WHAT YOU NEED TO DO
When the line with "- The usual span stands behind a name" turns up below, begin repeating exactly, and carry on through the line with "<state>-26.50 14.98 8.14"; no pictures go into the copy.
────────────────────────────────────────
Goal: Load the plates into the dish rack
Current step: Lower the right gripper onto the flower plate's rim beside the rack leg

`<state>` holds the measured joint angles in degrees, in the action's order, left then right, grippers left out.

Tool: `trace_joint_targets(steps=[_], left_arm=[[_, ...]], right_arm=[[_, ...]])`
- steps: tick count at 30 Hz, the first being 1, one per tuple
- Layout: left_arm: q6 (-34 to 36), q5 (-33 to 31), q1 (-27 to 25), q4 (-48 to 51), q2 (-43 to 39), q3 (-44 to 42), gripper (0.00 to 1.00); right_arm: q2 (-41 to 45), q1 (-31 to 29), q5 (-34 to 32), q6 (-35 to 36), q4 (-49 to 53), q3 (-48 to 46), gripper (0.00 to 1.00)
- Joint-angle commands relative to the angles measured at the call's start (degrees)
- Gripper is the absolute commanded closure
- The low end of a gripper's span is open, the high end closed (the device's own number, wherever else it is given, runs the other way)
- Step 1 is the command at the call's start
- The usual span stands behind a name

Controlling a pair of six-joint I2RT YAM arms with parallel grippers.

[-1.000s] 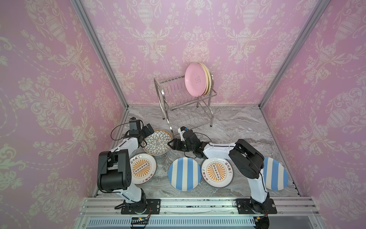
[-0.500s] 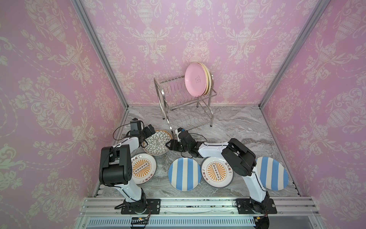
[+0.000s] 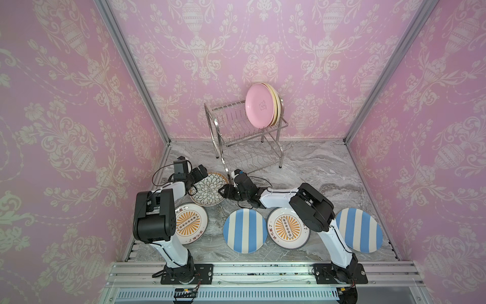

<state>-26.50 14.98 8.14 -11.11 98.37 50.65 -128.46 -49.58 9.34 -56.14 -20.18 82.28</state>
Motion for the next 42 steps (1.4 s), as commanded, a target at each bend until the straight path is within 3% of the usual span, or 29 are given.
trace_joint_targets(steps=[1, 7, 19, 25, 37, 42], left_arm=[[-0.39, 2.31, 0.47, -1.04, 1.08, 0.93, 0.01], [0.26, 1.61, 0.47, 1.59, 0.56, 0.42, 0.01], [4.05, -6.11, 0.38, 5.31, -6.36, -0.56, 0.01], [7.33, -10.44, 0.39, 9.16, -3.65, 1.32, 0.01], [6.24, -5.90, 0.43, 10.19, 0.24, 3.33, 0.01], [4.40, -1.85, 0.39, 7.42, 0.83, 2.63, 0.01]], right_arm=[[-1.97, 0.32, -1.60, -1.66, 1.20, 1.44, 0.44], [-3.26, 0.41, -0.88, -2.46, 2.42, 2.59, 0.49], [-3.28, 0.34, -2.11, -1.53, 5.94, 2.89, 0.59], [-3.20, 0.20, -2.63, -0.64, 7.29, 3.07, 0.62], [-3.20, 0.15, -3.89, 0.83, 9.95, 4.02, 0.71], [-3.37, -0.07, -4.15, 1.47, 10.48, 4.83, 0.82]])
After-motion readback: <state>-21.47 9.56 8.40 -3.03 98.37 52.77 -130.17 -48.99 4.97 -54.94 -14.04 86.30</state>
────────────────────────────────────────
YOUR RESPONSE
- The usual span stands behind a name

Controlling a pair of six-joint I2RT YAM arms with parallel grippers.

[-1.000s] 
[-0.500s] 
[+0.000s] 

<state>-26.50 14.98 8.14 -11.11 98.37 50.65 -128.46 -49.58 9.34 -56.14 -20.18 82.28</state>

With that, the exercise is done.